§ Input for this task
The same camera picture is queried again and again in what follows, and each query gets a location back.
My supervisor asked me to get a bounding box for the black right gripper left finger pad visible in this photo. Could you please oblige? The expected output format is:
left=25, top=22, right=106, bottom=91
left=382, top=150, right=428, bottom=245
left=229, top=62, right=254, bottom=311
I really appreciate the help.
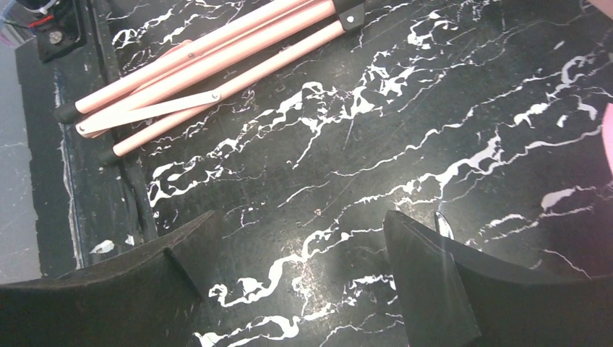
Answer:
left=1, top=211, right=223, bottom=346

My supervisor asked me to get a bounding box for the right gripper right finger pad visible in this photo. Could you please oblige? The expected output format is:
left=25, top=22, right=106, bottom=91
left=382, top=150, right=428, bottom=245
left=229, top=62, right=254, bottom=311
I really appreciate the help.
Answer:
left=383, top=210, right=612, bottom=346

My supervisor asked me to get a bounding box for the pink tripod music stand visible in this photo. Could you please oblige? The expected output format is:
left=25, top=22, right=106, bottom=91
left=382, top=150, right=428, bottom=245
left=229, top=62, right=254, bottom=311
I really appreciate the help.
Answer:
left=53, top=1, right=366, bottom=165

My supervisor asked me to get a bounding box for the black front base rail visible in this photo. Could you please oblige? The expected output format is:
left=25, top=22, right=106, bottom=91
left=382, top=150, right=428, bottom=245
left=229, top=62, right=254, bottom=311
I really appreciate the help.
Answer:
left=16, top=1, right=158, bottom=278

§ How to complete this task
An exact number is called for here: how many lines across the records contain the word "finger". Nothing else belongs in the answer.

§ Answer section
2